YOUR ASSIGNMENT: Look for "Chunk" in the listing below. Gather each line that contains it.

INPUT:
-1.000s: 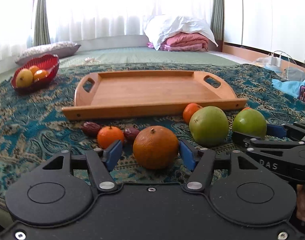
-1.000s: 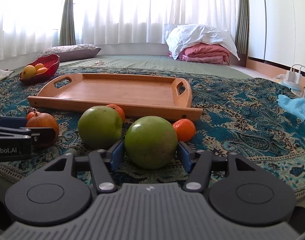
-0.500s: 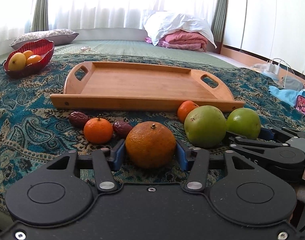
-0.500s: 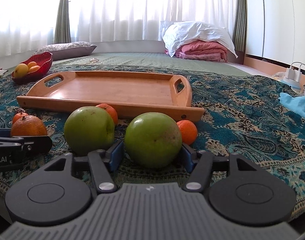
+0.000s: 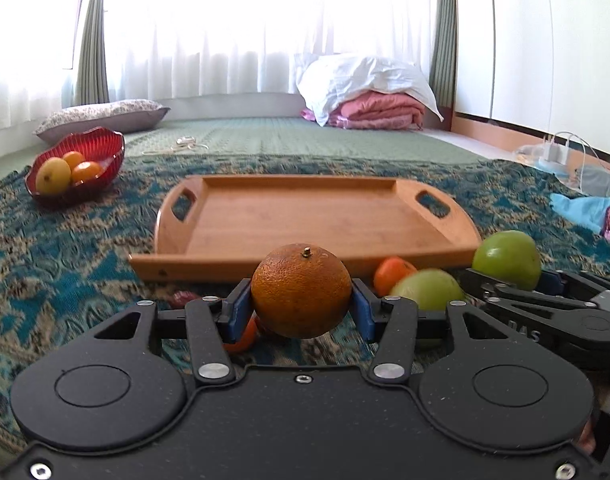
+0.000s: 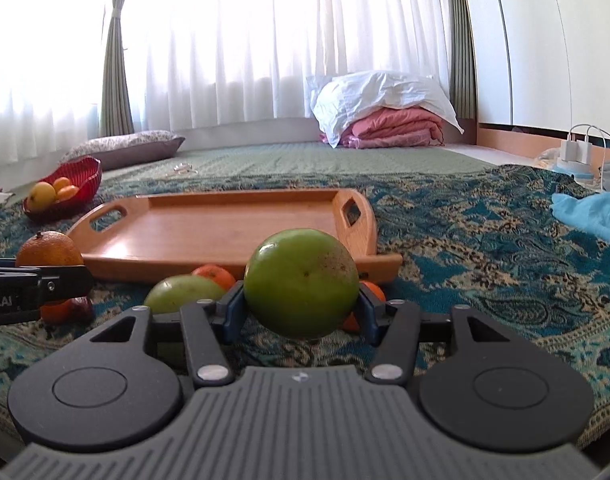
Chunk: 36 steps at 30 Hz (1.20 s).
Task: Organize fruits
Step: 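Close left tool on the large orange while right tool grasps the green fruit, lift, then carry the orange in left tool and green fruit in right tool over the tray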
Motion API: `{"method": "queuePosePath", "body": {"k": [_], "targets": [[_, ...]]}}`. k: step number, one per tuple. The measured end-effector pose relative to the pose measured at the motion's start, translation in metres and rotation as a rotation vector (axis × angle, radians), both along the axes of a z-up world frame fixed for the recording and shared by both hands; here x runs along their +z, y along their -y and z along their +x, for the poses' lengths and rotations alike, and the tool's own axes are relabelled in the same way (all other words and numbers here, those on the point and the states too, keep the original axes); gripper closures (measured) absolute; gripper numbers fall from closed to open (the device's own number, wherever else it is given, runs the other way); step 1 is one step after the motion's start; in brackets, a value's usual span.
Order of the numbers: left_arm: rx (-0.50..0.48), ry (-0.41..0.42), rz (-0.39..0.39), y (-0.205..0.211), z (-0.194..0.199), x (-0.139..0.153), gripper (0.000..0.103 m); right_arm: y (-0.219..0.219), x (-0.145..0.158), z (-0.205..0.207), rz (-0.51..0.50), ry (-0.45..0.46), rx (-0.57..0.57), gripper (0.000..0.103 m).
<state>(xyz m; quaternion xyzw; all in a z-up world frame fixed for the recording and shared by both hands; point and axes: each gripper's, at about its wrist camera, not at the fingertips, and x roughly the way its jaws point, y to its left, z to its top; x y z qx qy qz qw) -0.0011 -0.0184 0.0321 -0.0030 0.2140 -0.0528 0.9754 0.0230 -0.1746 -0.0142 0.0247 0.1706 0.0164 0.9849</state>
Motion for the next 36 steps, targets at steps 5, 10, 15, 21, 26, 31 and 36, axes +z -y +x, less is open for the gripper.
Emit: {"method": "queuePosePath", "body": {"k": [5, 10, 15, 21, 26, 31, 36], "targets": [[0.020, 0.003, 0.005, -0.006, 0.013, 0.009, 0.055, -0.002, 0.015, 0.007, 0.011, 0.021, 0.020, 0.044], [0.033, -0.020, -0.001, -0.016, 0.032, 0.016, 0.055, -0.003, 0.025, 0.022, 0.016, 0.016, 0.036, 0.044], [0.039, -0.038, -0.016, -0.026, 0.054, 0.024, 0.055, -0.005, 0.031, 0.043, 0.020, -0.016, 0.053, 0.044], [0.055, -0.072, -0.038, -0.039, 0.082, 0.028, 0.055, -0.006, 0.036, 0.065, 0.030, -0.049, 0.060, 0.044], [0.065, -0.101, -0.041, -0.044, 0.104, 0.023, 0.055, -0.010, 0.039, 0.082, -0.003, -0.079, 0.071, 0.044], [0.069, -0.151, -0.069, -0.049, 0.125, 0.018, 0.055, -0.009, 0.036, 0.099, -0.014, -0.124, 0.077, 0.044], [0.071, -0.185, -0.064, -0.051, 0.144, 0.013, 0.055, -0.004, 0.031, 0.116, 0.000, -0.180, 0.076, 0.044]]}}
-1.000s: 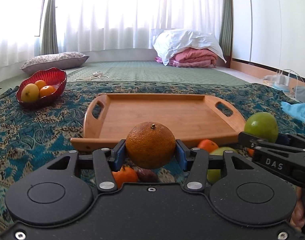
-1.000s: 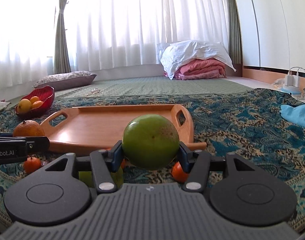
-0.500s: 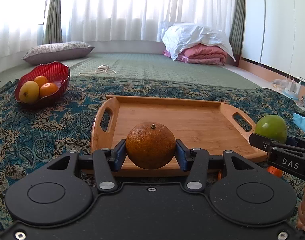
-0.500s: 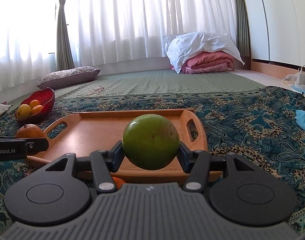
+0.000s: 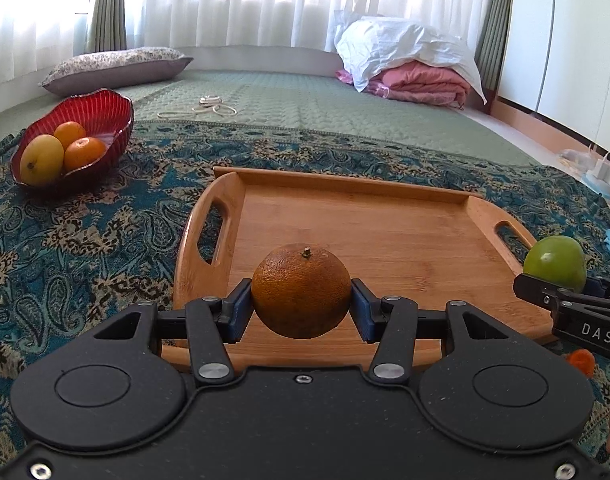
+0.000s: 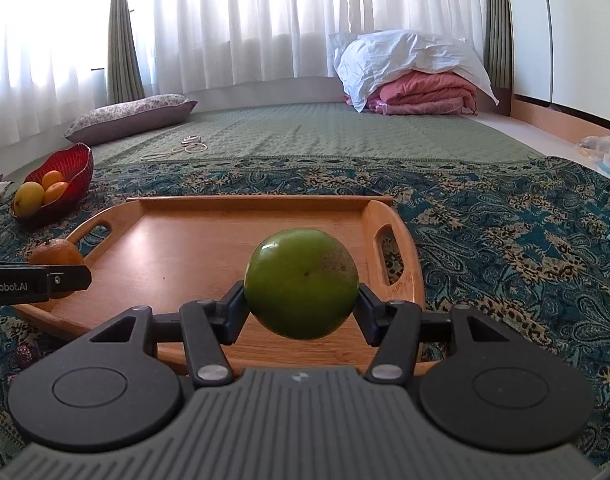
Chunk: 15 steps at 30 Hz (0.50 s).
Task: Organize fruits
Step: 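Carry the orange in left tool and green fruit in right tool over the tray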
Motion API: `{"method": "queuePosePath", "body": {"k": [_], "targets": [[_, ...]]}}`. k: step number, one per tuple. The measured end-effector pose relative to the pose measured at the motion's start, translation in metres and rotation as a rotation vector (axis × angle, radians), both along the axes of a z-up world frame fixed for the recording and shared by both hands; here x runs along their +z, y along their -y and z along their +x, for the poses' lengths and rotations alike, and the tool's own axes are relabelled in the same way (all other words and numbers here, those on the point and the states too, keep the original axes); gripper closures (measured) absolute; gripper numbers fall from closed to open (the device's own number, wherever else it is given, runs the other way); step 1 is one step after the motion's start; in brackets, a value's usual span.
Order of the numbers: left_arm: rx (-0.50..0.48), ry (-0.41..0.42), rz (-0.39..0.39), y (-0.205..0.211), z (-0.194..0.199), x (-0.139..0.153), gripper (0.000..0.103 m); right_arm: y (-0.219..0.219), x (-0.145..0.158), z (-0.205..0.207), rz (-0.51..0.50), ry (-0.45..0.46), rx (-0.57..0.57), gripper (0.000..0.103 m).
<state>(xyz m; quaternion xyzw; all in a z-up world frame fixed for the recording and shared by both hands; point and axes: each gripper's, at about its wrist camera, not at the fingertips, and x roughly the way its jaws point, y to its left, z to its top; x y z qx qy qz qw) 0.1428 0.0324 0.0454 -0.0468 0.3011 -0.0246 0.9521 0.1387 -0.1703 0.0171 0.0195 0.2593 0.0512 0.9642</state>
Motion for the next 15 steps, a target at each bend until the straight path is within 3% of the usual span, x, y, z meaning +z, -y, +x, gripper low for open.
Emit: {"method": "queuePosePath", "body": {"k": [15], "targets": [[-0.003, -0.091, 0.021, 0.003, 0.037, -0.015, 0.055, 0.004, -0.016, 0.030, 0.013, -0.124, 0.003, 0.044]]}}
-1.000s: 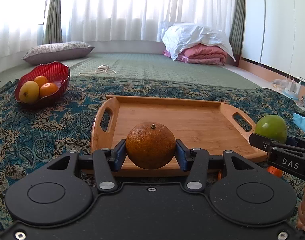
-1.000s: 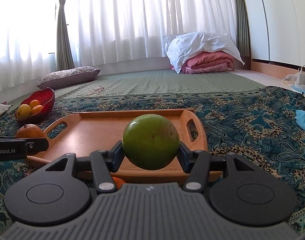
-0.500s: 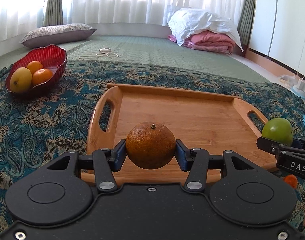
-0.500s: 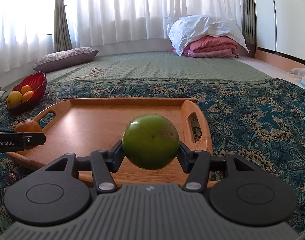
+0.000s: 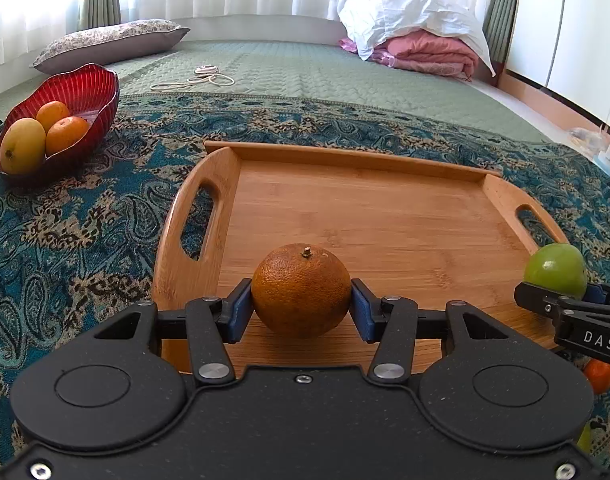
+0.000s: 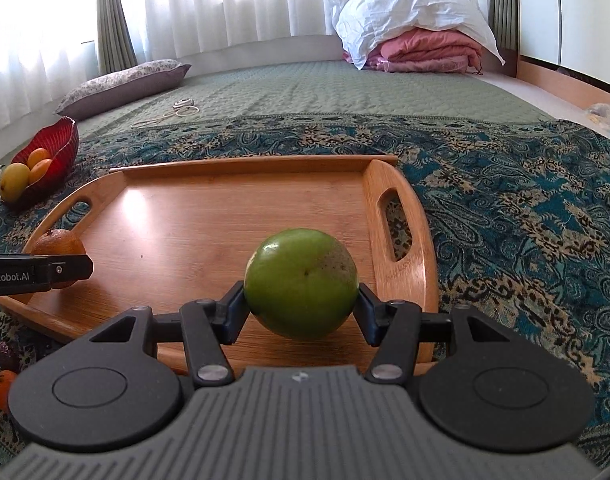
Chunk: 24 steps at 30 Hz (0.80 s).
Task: Organize fruits
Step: 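Carry the orange in left tool and green fruit in right tool over the tray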
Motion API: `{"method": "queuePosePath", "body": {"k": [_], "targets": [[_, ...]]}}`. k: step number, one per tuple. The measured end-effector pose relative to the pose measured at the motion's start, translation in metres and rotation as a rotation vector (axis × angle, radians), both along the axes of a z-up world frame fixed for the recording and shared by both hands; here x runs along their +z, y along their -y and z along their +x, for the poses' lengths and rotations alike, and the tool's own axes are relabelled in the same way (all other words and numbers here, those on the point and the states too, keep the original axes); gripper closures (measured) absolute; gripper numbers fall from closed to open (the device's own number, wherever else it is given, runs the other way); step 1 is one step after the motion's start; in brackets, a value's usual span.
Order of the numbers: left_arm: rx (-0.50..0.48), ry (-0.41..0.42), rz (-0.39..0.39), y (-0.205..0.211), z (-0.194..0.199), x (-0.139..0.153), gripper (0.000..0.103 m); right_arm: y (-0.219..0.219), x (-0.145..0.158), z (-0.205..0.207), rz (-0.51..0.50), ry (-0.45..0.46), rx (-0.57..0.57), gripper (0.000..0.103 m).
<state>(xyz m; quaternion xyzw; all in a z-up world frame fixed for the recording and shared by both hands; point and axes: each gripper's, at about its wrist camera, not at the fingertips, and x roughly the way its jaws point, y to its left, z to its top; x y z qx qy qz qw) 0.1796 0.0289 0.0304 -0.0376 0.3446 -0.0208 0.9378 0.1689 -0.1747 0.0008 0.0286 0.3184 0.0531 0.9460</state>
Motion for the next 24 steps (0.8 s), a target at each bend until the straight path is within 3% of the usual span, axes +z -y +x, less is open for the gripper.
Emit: {"method": "queuePosePath", "body": {"k": [24], "targets": [[-0.003, 0.002, 0.038, 0.0034, -0.0003, -0.0046, 0.054, -0.0018, -0.0027, 0.0039, -0.007, -0.012, -0.002, 0.044]]}}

WRITTEN RESPONSE:
Chunk: 36 steps at 30 Hz (1.20 s).
Chunk: 15 steps at 30 Hz (0.50 s).
Chunk: 24 steps at 30 Hz (0.80 s).

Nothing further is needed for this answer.